Now, no one likes their junk mail, but you know what? Carrying 4 Geico ads and a Subway coupon in my satchel with your card is the reason the latter only cost $0.50 to cross the country. And if you'd like to name a cheaper way to ship a book or a record, I'd like to hear it.
But the one thing I pride myself on the most in terms of service is something you can guarantee won't happen in privatized, for-profit model. UPS, FedEx, Amazon, DHL, etc ALL dump packages on our docks every single day. Ones they say aren't profitable. We take them the last mile
Why? Because Every. Single. Address. In. America. deserves service. Even places accessible by only boat and plane. They'll be cut off in a second in a private market. Heck, it's only because of our last mile service that you don't realize the private sector already cut you out.
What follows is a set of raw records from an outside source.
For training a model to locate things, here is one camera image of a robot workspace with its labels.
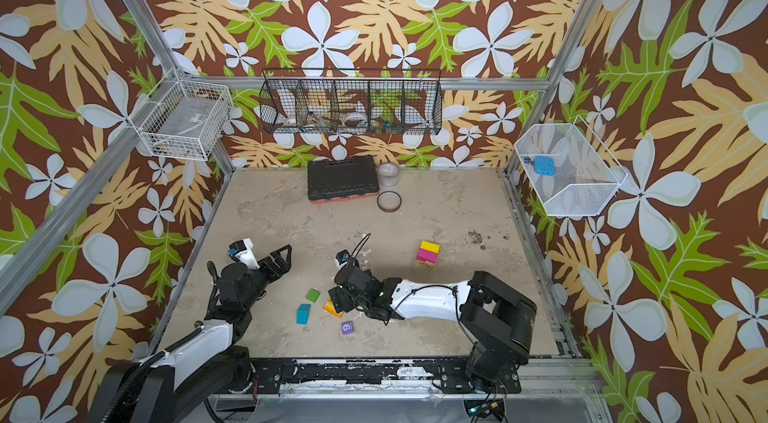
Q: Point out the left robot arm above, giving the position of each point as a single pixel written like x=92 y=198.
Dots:
x=167 y=385

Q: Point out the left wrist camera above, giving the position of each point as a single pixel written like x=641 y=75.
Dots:
x=241 y=251

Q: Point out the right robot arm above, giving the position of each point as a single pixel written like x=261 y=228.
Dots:
x=497 y=319

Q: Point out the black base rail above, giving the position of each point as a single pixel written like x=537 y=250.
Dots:
x=445 y=374

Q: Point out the white wire basket left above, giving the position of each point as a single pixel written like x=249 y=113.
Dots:
x=182 y=117

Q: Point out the blue object in basket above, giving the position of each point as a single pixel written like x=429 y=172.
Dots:
x=541 y=165

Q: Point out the green cube block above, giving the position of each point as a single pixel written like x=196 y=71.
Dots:
x=313 y=295

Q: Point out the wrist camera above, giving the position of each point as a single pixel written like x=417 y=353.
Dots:
x=241 y=251
x=342 y=258

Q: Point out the purple number cube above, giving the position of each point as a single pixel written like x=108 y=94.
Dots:
x=347 y=328

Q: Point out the white wire basket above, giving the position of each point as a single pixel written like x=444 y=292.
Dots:
x=588 y=175
x=182 y=117

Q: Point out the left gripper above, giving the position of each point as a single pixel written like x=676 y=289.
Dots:
x=283 y=266

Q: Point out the magenta wood block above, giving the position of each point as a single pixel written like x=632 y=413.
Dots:
x=427 y=257

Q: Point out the brown tape roll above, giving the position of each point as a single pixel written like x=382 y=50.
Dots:
x=389 y=201

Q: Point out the orange cylinder block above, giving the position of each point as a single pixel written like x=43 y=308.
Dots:
x=329 y=307

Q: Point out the white tape roll in basket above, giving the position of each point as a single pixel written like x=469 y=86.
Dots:
x=354 y=120

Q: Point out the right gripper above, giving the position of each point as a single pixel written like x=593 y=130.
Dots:
x=343 y=295

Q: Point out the teal wood block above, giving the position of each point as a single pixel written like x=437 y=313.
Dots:
x=302 y=314

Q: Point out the white wire basket right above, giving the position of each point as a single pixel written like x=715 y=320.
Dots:
x=588 y=175

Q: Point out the black wire basket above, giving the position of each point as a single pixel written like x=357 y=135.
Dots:
x=395 y=101

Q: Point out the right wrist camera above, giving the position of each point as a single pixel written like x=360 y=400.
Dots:
x=342 y=258

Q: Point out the black tool case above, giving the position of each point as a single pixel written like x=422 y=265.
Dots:
x=330 y=180
I work in a position called a "T6," or a "Carrier Technician." Put simply: USPS delivers 6 days a week, and employees work 5 days. For every 5 routes in an office, there's a T6 to carry the 6th day on each of those 5 routes who have a regular the other 5 days. Full-time position
In my case, that's 5 routes, averaging 700 addresses each, totaling 3,500 addresses, and approx 10K names and faces. Names and faces that I recognize, communicate with regularly, and can identify the forwarding information for, without even consulting a reference sheet.
I know which senior residents would like their mail delivered to the door, even if they have a curbside box. I know who needs their packages (often for home business) tucked into a corner behind the garage. Who is going to need an extra minute to get to the door to sign.
I know whose lawns to not cut across, whose dogs want to bite, and whose want to play. I know whose day will be made brighter with a short convo, and who wants me to go away. I know who is bad at checking the mail, and who to call for a wellness check on if it starts to pile up
For millions across the country, we're the only face they often see all day, even before social distancing. Their connection to the world around them, even if it's just for a comment on the weather, or to be a two minute ear for a rant about "kids these days."
Read it. Then go buy some stamps. I've bought a load of stamps and I send maybe two or three letters a year. But I rely on the USPS for RECEIVING mail every day. This is a critical time for a service so important that most people don't even have to give it a second thought. But rest assured that you will miss the USPS when it's gone.